Covered California, the health insurance marketplace for the state of California, has been providing coverage to Californian’s since 2013. Starting in June of 2016, I have been working with a small team to redesign the online portal that nearly 15 million Californians use to apply for and manage their health care. The redesign for the intake application was launched in early 2017 and we are currently iterating on what has been released as well as rethinking other aspects of the online experience.
Healthcare is really complicated. Looking at the original Covered California online application, it was evident that the design was heavily driven by complex policy rather than user needs. It felt very much like a government website; impersonal, unintuitive, and dense with legalese. In redesigning the website, our challenge was to build a simple and approachable experience that empowers individuals to apply for and manage their healthcare while still ensuring that the application adheres to the complex ecosystem of policies that govern health insurance.
We started out by simply observing end users (Californians) using the original application to apply for health insurance so we could understand existing pain points. The following are some insights from these observation sessions that had the largest impact on our approach for the redesign.
The following sections take a look at how each of these insights informed our design decisions.
During testing, we saw that when people were faced with multiple inputs or actions on a page, they would generally feel less confident that they had properly completed the required tasks on that page. Through the redesign, we aimed to reduce the amount of actions on a page so that the user only needed to focus on one thing at a time. While this did ultimately create more pages for the user to click through, we observed in usability testing the users were able to get through the pages more quickly and with more confidence.
Pages would require multiple inputs and for certain inputs (like who is applying for health insurance) the input was gathered on different pages.
Focusing the user's attention on one question at a time.
Everyone’s income situation is different. A lot of people have multiple sources of varying income and it can be difficult for the consumer to feel that they’ve reported it properly. Especially since so much of the eligibility determination rests on income amount, there is a lot of anxiety associated with this lack of confidence.
The old application provided very little guidance to the consumer on what income to report. In our redesign, we aimed to simplify the income reporting process by providing guidance to the consumer about exactly what they can report. We walk the consumer through all the different types of incomes they need to report and provide descriptions for each. While we may have broken the process out into more steps, we found that the specific prompts and guided steps helped the consumer feel more confident that they were including all of the possible income sources needed to determine eligibility. The guidance removed the mental burden placed on the consumer to figure what they needed to report and made the process feel simpler and more straightforward.
When people are faced with text-heavy pages, the majority of the time people do not read. The more common behavior is to scan the page for headers and obvious actions. We also heard that a big part of what made applying for health insurance so intimidating was the language. The old application communicated to the user using healthcare jargon that even some of our clients had a difficult time understanding. As part of the redesign, the content throughout the application is at a 6th grade reading level or lower. Additionally, we also reduced the amount of text on a page and only surfaced the most important information required in that moment.

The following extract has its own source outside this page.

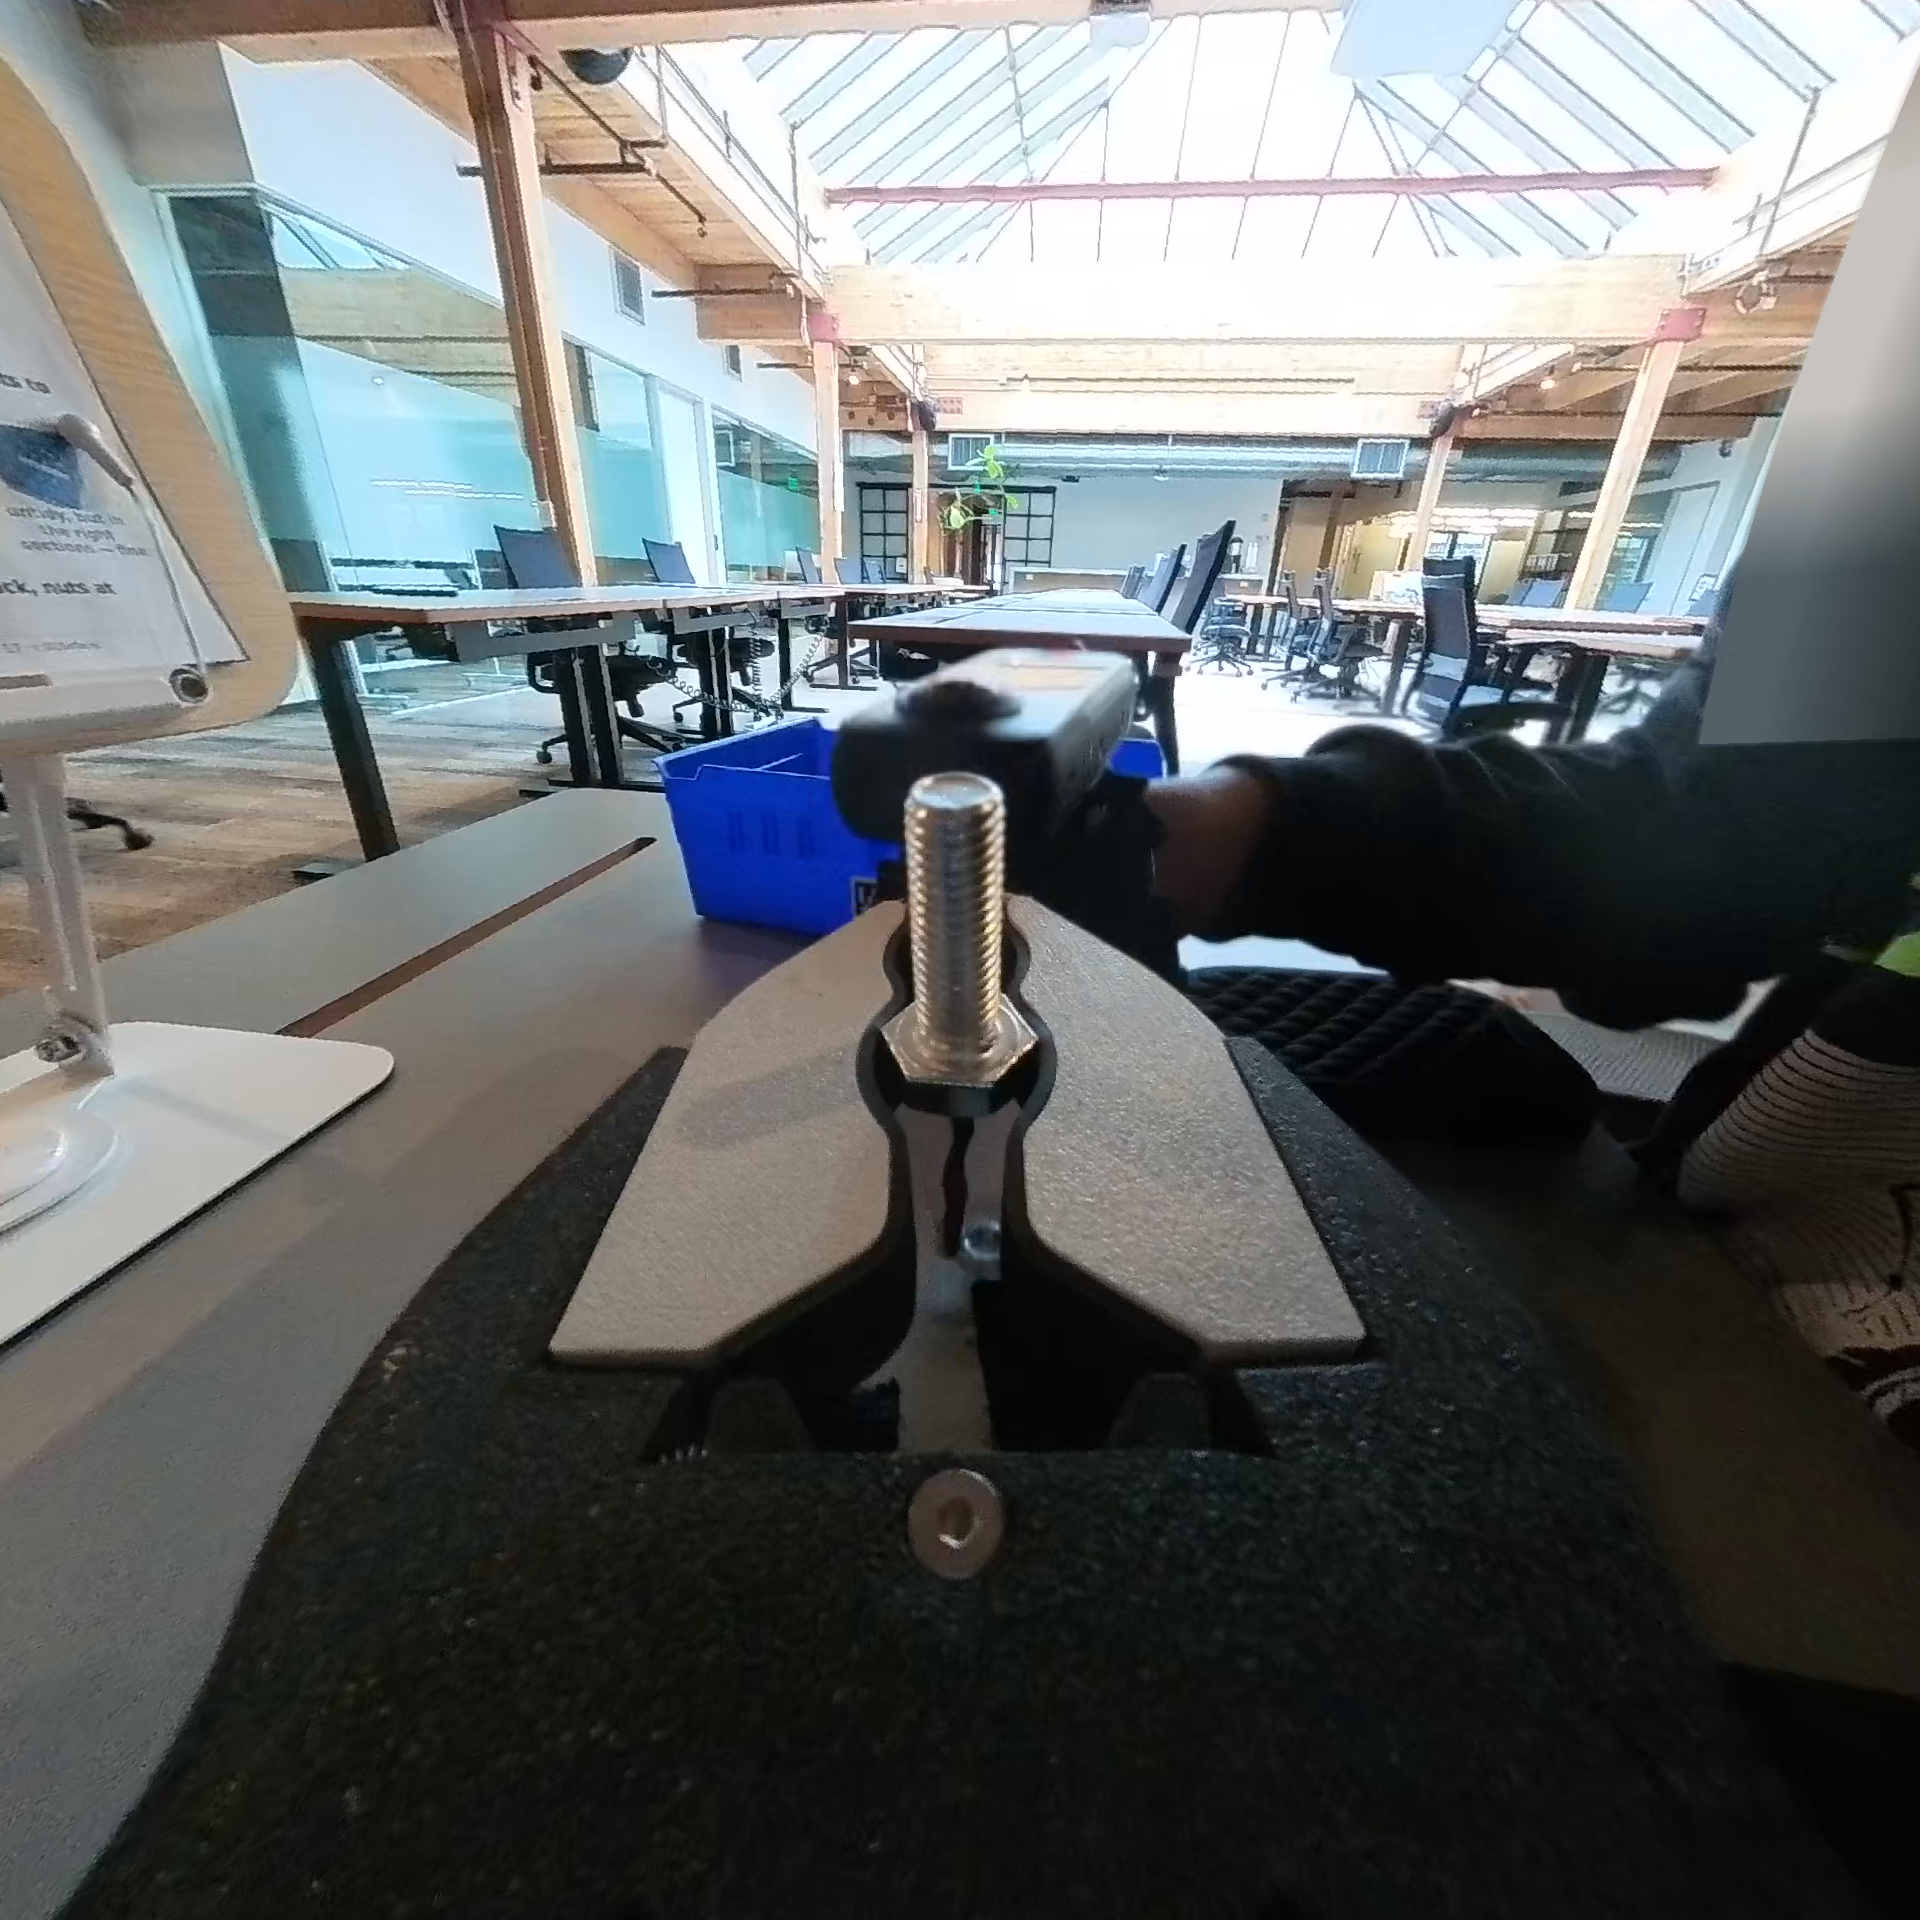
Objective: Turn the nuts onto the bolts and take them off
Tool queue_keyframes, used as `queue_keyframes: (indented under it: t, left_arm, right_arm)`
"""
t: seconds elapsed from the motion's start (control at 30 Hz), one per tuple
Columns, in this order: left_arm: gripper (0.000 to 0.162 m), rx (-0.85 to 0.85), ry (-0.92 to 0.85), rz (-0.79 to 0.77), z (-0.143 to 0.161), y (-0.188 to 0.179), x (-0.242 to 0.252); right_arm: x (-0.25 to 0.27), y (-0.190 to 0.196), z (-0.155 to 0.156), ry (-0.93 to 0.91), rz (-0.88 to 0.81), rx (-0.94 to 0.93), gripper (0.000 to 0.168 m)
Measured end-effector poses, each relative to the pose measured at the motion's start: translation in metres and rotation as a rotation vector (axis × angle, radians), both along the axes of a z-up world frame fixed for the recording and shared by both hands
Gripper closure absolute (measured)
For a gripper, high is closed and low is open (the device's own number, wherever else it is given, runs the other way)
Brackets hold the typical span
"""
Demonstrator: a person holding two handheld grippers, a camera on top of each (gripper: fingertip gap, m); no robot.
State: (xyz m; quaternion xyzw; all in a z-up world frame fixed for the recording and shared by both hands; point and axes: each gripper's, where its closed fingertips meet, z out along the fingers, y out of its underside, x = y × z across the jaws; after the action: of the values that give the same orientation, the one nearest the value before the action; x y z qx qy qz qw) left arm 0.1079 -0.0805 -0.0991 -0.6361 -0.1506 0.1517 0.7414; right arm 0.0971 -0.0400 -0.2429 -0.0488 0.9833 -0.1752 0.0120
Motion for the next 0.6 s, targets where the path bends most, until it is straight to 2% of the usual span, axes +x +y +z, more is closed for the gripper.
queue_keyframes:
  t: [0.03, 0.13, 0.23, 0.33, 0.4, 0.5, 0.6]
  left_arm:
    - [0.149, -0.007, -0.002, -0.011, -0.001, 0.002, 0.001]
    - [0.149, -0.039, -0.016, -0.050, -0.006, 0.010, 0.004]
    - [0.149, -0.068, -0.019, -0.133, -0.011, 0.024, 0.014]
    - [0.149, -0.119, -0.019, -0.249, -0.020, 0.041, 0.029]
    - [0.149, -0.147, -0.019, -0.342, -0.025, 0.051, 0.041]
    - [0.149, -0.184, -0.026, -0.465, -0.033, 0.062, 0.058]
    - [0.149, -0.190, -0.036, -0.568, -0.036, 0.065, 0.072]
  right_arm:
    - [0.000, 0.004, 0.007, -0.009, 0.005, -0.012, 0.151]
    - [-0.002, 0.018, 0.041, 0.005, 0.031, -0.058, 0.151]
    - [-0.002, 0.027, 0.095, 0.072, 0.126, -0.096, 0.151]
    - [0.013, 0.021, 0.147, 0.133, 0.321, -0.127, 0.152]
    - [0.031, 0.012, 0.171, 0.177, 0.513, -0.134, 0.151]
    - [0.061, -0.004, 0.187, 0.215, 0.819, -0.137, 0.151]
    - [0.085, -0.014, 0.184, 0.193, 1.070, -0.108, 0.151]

As designers, we’ve all heard the phrase “if you design for everyone, you design for no one”. When creating most products, it is possible to identify a core group of users and create a design that specifically meets their needs. However, when designing a product that is inherently meant to be used by all, we must embrace the challenge. Our team decided that designing for everyone didn’t mean designing every imaginable use case. Instead, we decided to prioritize our MVPs, or “most vulnerable people”. We defined MVPs as users who might have a disability, lower tech proficiency, lower reading levels, etc.

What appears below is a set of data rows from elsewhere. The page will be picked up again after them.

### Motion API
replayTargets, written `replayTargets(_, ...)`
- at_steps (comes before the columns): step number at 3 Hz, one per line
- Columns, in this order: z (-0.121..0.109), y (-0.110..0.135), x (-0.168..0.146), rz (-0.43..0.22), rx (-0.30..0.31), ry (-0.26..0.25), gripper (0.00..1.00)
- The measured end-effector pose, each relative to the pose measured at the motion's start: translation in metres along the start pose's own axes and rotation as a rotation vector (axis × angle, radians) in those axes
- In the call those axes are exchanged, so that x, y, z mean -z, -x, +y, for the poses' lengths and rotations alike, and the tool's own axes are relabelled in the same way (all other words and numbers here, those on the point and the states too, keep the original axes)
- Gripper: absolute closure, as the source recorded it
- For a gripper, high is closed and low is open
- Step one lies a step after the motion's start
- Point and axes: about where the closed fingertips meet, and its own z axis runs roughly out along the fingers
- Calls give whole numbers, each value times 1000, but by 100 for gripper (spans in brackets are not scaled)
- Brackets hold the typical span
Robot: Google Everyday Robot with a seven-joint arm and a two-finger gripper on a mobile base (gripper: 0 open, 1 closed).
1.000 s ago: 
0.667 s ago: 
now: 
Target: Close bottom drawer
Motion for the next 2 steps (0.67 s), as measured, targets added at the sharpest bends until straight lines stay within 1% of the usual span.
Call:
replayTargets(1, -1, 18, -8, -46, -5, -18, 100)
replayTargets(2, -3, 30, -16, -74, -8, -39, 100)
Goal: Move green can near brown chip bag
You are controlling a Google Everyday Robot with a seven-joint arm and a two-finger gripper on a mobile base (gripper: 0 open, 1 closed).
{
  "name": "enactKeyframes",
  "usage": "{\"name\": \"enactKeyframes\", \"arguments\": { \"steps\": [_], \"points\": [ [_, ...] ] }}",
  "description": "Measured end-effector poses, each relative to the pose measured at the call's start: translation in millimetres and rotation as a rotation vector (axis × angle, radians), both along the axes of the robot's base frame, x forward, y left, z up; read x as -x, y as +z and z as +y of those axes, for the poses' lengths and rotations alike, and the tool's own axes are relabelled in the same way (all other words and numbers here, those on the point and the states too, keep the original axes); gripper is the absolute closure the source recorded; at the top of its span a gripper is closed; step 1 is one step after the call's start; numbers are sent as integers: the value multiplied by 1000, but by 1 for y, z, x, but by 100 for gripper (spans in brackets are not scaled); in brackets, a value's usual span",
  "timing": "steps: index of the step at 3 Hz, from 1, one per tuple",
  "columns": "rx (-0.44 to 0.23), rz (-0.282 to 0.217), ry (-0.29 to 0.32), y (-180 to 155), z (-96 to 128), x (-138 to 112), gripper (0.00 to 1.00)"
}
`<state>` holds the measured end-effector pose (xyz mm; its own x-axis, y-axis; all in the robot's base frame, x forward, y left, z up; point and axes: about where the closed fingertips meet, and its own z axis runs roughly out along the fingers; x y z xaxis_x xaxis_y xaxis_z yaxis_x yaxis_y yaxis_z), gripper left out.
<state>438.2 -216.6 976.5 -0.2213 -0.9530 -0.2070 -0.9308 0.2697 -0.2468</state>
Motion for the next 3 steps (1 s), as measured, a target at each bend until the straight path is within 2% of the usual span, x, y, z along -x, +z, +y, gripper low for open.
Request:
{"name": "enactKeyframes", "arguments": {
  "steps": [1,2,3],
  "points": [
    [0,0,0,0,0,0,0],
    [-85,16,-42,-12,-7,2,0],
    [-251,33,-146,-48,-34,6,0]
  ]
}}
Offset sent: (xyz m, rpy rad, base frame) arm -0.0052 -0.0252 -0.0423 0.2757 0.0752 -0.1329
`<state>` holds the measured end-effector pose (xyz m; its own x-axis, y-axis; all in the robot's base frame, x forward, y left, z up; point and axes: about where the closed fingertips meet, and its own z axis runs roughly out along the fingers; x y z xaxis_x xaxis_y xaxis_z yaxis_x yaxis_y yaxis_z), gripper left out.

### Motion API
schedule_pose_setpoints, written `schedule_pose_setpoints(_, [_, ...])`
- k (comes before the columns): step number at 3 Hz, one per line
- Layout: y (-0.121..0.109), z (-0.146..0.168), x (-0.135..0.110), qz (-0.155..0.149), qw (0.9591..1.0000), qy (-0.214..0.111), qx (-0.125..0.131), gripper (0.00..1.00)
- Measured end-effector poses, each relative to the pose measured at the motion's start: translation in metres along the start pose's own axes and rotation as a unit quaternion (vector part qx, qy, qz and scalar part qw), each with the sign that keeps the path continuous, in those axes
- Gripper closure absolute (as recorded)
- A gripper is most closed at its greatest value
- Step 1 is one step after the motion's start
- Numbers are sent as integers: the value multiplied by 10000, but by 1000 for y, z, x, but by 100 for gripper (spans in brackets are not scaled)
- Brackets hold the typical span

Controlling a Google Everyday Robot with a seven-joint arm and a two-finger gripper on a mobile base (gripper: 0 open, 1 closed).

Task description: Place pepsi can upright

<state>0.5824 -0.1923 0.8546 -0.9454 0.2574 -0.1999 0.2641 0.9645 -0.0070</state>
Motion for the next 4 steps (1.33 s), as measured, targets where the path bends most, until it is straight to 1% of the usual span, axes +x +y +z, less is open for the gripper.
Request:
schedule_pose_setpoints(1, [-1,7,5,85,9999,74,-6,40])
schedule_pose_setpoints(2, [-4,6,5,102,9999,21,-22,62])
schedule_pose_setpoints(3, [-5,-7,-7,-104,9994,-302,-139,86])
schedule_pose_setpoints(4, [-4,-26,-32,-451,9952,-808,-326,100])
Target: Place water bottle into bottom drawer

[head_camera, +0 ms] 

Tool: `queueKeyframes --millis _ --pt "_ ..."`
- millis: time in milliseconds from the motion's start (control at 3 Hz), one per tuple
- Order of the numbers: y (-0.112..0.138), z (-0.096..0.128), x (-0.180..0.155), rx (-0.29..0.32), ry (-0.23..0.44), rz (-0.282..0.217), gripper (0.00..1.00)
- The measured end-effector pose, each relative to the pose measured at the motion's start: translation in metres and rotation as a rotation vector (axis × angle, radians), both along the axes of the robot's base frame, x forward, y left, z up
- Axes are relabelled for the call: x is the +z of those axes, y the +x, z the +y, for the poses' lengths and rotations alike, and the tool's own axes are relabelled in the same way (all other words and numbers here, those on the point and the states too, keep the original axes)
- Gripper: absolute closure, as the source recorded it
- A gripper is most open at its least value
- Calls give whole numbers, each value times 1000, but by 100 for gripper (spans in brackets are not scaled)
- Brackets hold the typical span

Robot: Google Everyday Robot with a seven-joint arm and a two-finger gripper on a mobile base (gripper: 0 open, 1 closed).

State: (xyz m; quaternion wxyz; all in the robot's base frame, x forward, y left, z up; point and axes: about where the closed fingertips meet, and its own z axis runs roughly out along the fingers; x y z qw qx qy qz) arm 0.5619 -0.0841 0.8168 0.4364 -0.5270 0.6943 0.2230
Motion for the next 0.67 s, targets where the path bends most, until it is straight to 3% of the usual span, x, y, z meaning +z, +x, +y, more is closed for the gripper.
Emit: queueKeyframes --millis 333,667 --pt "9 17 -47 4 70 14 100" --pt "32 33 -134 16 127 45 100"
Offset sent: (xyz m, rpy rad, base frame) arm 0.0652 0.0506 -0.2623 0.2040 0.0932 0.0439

CalHEERS (California Healthcare Eligibility, Enrollment, and Retention System) is the convergence of two sponsors, Covered California (CC) and Department of Healthcare Services (DHCS). Covered California is a for-profit health insurance marketplace and DHCS is a state agency that covers low-income and disadvantaged Californians. Together, CC and DHCS have joined forces to create a single application that Californians use to apply for health insurance. This is the application that we have been redesigning. Answering to two clients is tough. While both have a passion and unwavering dedication to the same underlying cause, providing healthcare to all Californians, each still have unique business goals and requirements. For our team, the challenge was to incorporate each business’s unique requirements while creating a cohesive experience for the consumer. We found that the best way to align the two groups was to keep the consumer at the center of the conversation and always ask for the "why" behind a requirement.